Introducing our Price Modeling capability

January 12, 2022

Usage-Based Pricing (UBP) is not a one-size-fits-all undertaking.  We have written more about it here. Unlike traditional subscription pricing which is single dimension (number of users), UBP involves  - i) Multi Dimensional (i.e. multiple feature items are instrumented independently and then aggregated), and ii) Multi Value Types (i.e. for each dimension, you have choice of how you want to price - per unit, block, or tiered volume). Our Price Modeling capability allows users to forecast and compare the impact of different pricing plans based on real usage data before deploying them live to customers. 

Before transitioning to or going to market with a usage-based pricing model, financial planning and analysis (FP&A) teams will require some sort of forward-looking analysis on how the pricing model will impact financial performance in the short and long term. Customer success and account teams will demand insight into how any change to pricing will impact existing customers. 

Having a foundation of metering for usage instrumentation (see Metering Cloud)  provides the granular visibility into usage patterns needed to define and forecast a usage-based model. Without this metering infrastructure in place, planning teams may try to back into usage estimates from analyzing invoices and surveying customers, but this approach introduces significant error by relying on estimations and anecdotes. 

Price Modeling is a key capability of Amberflo Billing Cloud. It is enabled by our differentiated metering-first approach to usage-based pricing and stems from our belief that the shift to usage-based pricing is a movement impacting all areas of a business. At Amberflo, we aren’t simply looking to provide the IT resources to execute this transition, we are a partner helping optimize all areas of our customers’ businesses for usage-based pricing and billing.

The approach

As described above, the Price Modeling capability allows users to model and forecast the impacts of different pricing plans before deploying them live to production. This allows product and finance teams to explore different pricing vectors and plans independently from the engineering team responsible for instrumenting (metering) usage. The usage data is the secret sauce that enables our Price Modeling capability to deliver value - without this, the pricing plan can only be informed by estimation or product teams’ judgement. 

To best leverage the capability, we recommend customers first define what usage events they would like to track and deploy Amberflo Metering Cloud to begin collecting usage data. For most use cases this can be done at little to no cost by taking advantage of our Forever Free tier - the first 10,000 meter events are free each month, forever. 
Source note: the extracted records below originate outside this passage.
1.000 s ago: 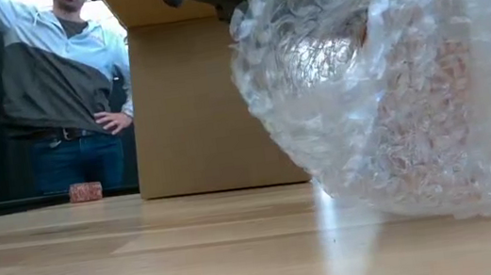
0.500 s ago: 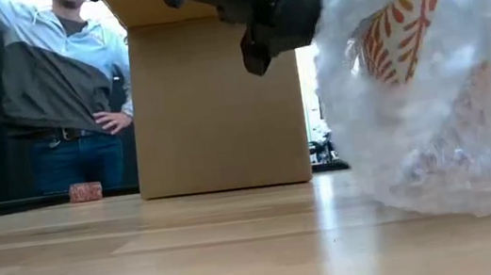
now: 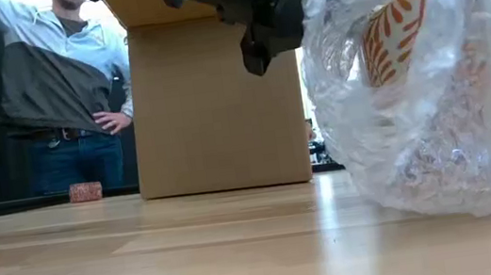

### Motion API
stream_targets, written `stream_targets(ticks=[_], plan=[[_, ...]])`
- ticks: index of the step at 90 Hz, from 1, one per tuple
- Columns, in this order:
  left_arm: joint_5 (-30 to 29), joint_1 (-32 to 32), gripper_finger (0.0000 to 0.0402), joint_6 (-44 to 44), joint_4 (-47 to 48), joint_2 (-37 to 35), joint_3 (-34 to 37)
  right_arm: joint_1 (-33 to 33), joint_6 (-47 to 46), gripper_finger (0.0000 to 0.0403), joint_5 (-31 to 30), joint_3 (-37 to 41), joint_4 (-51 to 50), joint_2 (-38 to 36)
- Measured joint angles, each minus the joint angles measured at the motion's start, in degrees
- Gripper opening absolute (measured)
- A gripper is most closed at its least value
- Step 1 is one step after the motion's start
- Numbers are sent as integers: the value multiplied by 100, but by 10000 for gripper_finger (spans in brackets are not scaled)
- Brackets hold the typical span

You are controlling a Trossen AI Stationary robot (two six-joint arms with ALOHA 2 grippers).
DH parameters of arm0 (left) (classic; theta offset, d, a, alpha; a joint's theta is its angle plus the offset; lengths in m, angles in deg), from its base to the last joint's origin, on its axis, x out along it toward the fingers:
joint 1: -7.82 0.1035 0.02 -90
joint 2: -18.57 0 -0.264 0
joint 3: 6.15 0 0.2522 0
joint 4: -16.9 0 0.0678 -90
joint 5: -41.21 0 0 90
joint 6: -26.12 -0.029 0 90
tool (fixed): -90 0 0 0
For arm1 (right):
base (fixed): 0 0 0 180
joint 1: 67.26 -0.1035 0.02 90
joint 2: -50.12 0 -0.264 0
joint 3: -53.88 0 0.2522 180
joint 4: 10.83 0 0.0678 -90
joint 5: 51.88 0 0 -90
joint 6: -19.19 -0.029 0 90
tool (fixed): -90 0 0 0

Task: Wrap mug
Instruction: Wrap the orange cup with the transparent bubble wrap

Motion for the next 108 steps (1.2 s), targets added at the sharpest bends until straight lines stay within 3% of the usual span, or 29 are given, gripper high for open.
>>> stream_targets(ticks=[19, 35, 56, 108], plan=[[4, 0, 143, 0, -2, 0, 0, -195, -365, 0, 9, 594, -255, 28], [22, 0, 143, 2, -26, 2, 4, -244, -324, 0, -132, 581, 467, 28], [24, 0, 143, 15, -26, 2, 4, -241, 412, 0, -145, 458, 1924, 84], [29, -2, 143, 13, -42, 4, 1, 41, 550, 0, 79, 421, 2141, 1644]])
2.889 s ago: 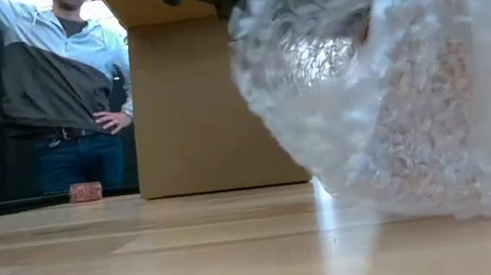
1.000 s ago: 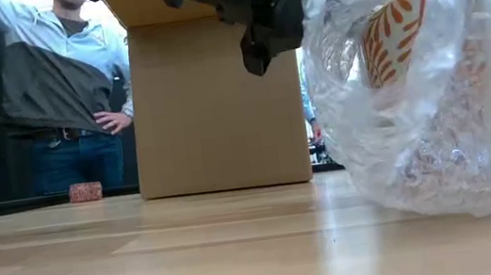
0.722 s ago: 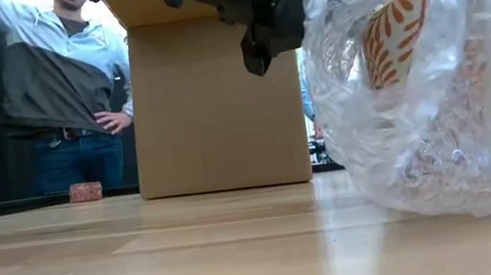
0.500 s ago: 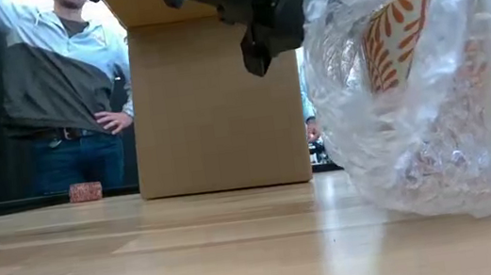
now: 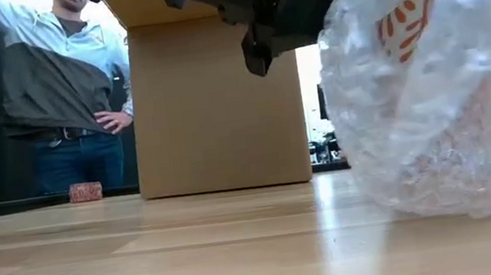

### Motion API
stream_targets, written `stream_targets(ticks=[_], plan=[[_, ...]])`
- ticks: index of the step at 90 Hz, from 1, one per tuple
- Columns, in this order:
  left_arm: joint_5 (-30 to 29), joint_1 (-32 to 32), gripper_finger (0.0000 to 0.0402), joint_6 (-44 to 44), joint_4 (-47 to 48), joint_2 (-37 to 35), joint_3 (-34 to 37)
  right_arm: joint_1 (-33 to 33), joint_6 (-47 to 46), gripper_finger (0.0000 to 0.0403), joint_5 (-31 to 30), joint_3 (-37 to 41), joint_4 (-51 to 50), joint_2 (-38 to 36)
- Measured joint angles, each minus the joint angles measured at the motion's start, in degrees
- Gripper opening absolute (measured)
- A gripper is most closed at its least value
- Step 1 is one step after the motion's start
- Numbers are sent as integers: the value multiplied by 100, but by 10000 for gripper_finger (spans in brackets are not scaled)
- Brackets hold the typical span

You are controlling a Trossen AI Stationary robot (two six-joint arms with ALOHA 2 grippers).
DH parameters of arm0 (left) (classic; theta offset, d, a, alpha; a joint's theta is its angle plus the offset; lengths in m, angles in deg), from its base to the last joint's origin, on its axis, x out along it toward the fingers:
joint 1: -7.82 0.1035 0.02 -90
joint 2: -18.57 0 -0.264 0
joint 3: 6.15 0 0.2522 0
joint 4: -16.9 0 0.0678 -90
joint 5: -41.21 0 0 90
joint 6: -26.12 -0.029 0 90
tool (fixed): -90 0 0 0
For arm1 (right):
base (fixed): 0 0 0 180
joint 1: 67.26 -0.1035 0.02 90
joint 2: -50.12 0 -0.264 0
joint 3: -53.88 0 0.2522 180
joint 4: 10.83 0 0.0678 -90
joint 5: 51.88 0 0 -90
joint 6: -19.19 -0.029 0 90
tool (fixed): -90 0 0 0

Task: Wrap mug
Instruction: Wrap the orange cup with the transparent bubble wrap

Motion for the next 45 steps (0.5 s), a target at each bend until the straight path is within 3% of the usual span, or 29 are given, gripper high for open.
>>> stream_targets(ticks=[45], plan=[[-9, 2, 143, 11, 26, -2, -1, -208, -141, 0, 100, -79, -459, -1362]])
After identifying what usage events and activities to track and setting up the data pipeline, the user should define the unit size and rate for each usage activity and create pricing plans in Amberflo Billing Cloud. We’ve recently simplified the process of creating pricing plans and made it more intuitive and user-friendly. After creating Product Items, users can now go directly to creating Pricing Plans. The Pricing Plans home page provides integrated views to add product items and set rates. The Pricing Plans can be deployed to production from the home page shown below.  

After creating pricing plans to compare, the user can select the Price Modeling tab within Billing Cloud and create a new model, selecting the Pricing Plans to be compared. 
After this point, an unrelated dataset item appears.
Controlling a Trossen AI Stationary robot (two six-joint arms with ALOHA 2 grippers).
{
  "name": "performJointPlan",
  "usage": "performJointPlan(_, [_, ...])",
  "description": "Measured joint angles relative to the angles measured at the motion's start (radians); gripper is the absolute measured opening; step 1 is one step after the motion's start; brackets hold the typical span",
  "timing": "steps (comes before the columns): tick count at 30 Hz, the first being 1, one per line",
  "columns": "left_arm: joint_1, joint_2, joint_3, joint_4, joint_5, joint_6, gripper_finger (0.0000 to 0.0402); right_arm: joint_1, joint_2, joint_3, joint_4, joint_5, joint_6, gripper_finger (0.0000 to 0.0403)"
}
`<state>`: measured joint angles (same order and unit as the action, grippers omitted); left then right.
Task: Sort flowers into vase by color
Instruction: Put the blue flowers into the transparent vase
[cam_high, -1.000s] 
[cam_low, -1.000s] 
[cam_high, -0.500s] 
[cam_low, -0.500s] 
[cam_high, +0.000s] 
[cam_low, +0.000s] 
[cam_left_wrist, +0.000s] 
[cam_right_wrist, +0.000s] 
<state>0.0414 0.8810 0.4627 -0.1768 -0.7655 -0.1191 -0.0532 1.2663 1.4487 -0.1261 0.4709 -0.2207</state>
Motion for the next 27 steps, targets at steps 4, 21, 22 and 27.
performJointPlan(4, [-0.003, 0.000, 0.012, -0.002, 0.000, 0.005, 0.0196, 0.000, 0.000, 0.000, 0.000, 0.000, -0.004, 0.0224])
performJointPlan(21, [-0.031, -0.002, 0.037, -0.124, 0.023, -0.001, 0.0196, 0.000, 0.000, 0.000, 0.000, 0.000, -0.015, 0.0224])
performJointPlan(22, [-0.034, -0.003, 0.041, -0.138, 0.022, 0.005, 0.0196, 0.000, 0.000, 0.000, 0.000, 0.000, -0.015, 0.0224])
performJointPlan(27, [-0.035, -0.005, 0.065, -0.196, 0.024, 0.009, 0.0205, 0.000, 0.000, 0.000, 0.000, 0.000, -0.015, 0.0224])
After clicking “Run Model” found in the bottom right corner of the console, the following dashboard is presented.

The Model allows product and pricing teams to compare the revenue generated from each plan over different time periods, as well as segment the results by customer and by meter event. We see this as an invaluable tool for teams transitioning to a usage-based pricing model as it allows for the ability to “look before you leap,” further helping to add some predictability to the usage-based context, where reduced revenue predictability is a commonly cited criticism of the model.